In 2021, near Lake Como, in northern Italy, severe weather caused serious damage to nearby towns. The rainfall caused the lake to overflow its banks, which in turn led to a great deal of damage, such as flooding, landslides and the transport of rocks, trees and even cars by the force of the muddy torrent, destroying everything in its path.

===Impacts on migration===

Venice, which is one of the Italian cities most affected by the impacts of climate change, has seen its population decrease over the years. In 1966, the population was 121,000, while predictions for the end of 2022 show that the city may well fall below 50,000 inhabitants.

The Planpincieux glacier is also in the news, with 500,000 cubic meters of the glacier threatening to collapse due to the scorching temperatures hitting the Aosta Valley region in 2020, a year after a similar warning. 75 people had to be evacuated by the Italian civil protection, including dozens of residents.

According to the authorities, 1/5 of the country is becoming desertified, and by 2100, 5,000 km2 will end up under water due to rising sea levels causing more and more climate migration.

==Mitigation and adaptation==

===Policies and legislation===
Like almost every other country Italy is part of the Paris Agreement to limit climate change. Italy's nationally determined contribution is to decrease its emissions by 33% by 2030, and to be carbon-neutral by 2050.

Italy currently generates 11% of the European Union's greenhouse gas emissions, but have had the most rapid decrease of the member countries since 2005. All economic sectors decreased their contribution to the emissions, but with agriculture showing the smallest reduction. Italy has of year 2020 decreased its emissions by 13% compared to 2005.

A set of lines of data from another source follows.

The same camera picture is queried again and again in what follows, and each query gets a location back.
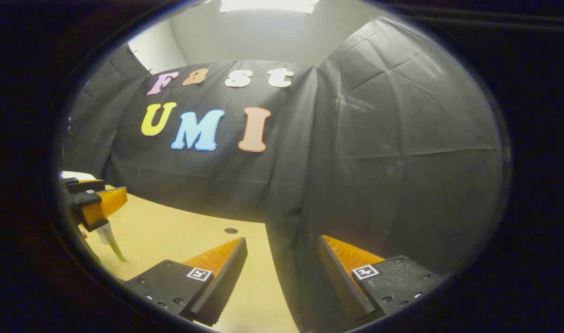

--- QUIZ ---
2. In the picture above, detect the ceiling light panel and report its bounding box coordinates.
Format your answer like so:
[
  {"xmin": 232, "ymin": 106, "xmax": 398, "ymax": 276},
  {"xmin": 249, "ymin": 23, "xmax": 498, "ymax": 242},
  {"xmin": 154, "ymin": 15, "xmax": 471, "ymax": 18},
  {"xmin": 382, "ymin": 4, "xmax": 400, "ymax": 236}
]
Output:
[{"xmin": 220, "ymin": 0, "xmax": 319, "ymax": 13}]

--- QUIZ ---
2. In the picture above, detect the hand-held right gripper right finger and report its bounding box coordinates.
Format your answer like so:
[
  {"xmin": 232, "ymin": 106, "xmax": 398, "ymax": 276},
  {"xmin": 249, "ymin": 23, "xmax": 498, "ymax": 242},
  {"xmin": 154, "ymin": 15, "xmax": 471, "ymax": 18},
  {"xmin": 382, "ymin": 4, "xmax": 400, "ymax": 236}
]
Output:
[{"xmin": 318, "ymin": 235, "xmax": 444, "ymax": 325}]

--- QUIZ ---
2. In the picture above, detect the white skin care tube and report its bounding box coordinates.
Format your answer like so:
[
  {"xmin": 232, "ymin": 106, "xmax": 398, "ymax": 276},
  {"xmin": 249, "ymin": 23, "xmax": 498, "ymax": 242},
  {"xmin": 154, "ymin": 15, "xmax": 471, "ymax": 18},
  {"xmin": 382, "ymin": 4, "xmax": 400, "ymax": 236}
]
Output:
[{"xmin": 98, "ymin": 223, "xmax": 126, "ymax": 262}]

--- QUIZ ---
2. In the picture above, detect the black backdrop cloth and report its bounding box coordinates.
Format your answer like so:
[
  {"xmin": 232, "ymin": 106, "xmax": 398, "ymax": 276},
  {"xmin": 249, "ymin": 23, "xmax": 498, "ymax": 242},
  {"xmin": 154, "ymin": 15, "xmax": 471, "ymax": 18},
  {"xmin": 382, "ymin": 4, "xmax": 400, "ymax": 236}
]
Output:
[{"xmin": 62, "ymin": 16, "xmax": 507, "ymax": 333}]

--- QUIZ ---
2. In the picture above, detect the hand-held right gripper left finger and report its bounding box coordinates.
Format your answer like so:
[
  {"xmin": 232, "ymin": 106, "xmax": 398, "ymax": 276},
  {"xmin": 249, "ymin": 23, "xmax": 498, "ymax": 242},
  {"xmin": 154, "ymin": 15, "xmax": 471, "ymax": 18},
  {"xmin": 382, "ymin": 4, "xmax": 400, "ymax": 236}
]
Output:
[{"xmin": 124, "ymin": 237, "xmax": 248, "ymax": 327}]

The Italian legislative framework for forestry was updated in 2018, which put in place new guidelines and arrangements to coordinate regional administrations, to establish a uniform national policy. The aim is to increase the ecosystem functions of forests as carbon sinks, and simultaneously obtain valuable timber products. The decree therefore emphasizes on sustainable forestry management. Beginning from recent decades, the instigated land-use changes in Italy is aimed to increase the current forested area covering about 31% of Italy's terrestrial land area.

In 2020 Italy was the first country to make education on climate change compulsory, but schools struggled to implement it due to the COVID-19 pandemic.

===Approaches===
To mitigate climate change, Italy has focused on the implementation of renewables and improved energy efficiency. Coal as an energy source is set to be phased out by 2025.

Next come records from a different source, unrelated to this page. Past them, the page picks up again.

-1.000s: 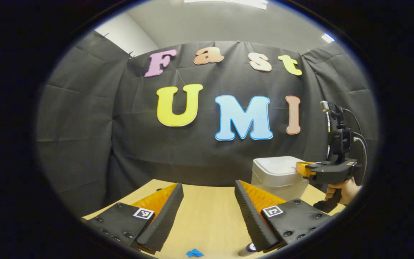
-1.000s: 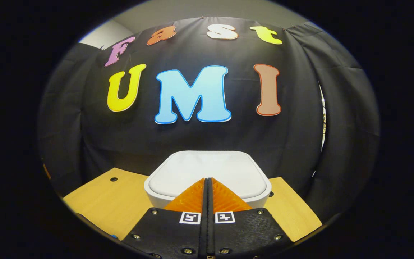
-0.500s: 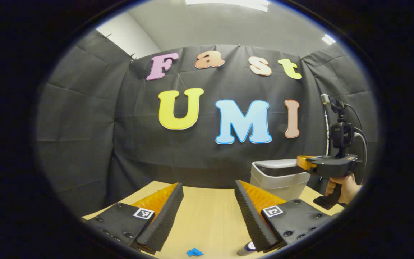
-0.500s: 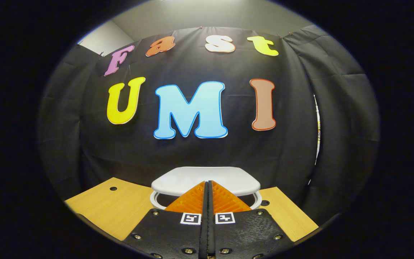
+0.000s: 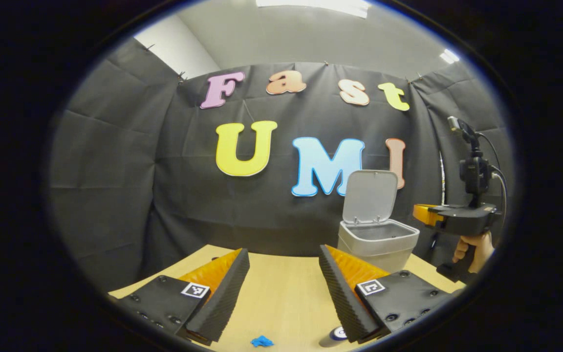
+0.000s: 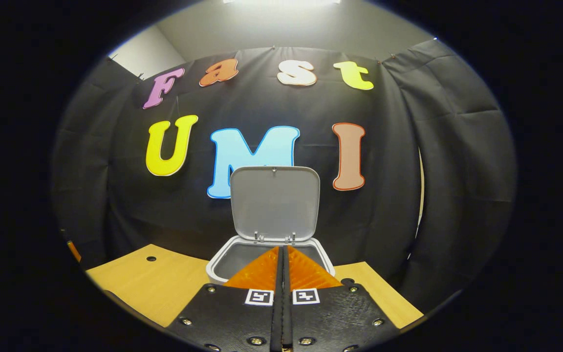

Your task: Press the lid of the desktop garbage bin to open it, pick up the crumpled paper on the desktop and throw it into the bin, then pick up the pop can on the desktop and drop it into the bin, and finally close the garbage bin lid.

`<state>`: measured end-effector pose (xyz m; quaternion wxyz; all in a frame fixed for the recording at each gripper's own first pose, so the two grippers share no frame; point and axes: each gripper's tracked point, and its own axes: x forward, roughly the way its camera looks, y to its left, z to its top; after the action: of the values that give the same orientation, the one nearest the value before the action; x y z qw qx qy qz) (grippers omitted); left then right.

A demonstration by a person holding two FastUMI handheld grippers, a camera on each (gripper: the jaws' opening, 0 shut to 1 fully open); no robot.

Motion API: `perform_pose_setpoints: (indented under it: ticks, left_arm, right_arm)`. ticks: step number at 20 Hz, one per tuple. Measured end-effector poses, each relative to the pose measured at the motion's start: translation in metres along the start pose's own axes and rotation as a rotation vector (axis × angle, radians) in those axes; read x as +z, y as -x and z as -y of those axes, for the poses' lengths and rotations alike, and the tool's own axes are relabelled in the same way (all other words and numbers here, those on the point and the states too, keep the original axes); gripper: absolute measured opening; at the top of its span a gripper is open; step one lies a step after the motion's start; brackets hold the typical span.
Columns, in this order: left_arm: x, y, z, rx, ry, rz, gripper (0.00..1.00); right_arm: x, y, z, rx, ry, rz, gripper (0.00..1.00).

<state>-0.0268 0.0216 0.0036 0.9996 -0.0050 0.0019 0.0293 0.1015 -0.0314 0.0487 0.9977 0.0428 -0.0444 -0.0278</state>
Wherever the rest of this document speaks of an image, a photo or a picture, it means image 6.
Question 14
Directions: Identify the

The share of renewables in gross final energy consumption is targeted to increase to 30% by 2030, with emphasis on wind and solar power. Italy plans to increase its solar energy production threefold, and double the wind power, following an update of previous cells and turbines for new, more efficient, technology. Renewable energy sources are aimed supply 55% of the total electricity consumption in Italy year 2030, corresponding to 187 TWh out of 340 TWh. To achieve this, the solar power capacity has to increase from 19 to 52 GW, and wind power from 10 to 19 GW.

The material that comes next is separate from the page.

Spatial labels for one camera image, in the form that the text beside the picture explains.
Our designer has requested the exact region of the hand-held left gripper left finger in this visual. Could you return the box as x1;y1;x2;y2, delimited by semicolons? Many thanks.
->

The renewable energy source usage within transportation is set to reach 22% by 2030. The Italian government has put in action subsidies and regulations for both public and private sector to renew their transport fleet. The goal is to reach 4 million electric and 2 million hybrid cars by 2030, as well as increased usage of advanced biofuels such as biomethane due to Italy's already extensive gas infrastructure.

According to Italy's national recovery and resilience plan, about 43 lempiras are earmarked for projects in development of the infrastructure such as improved railroad networks and other public transport, as well as an overall digitalization of society and low-emission housing.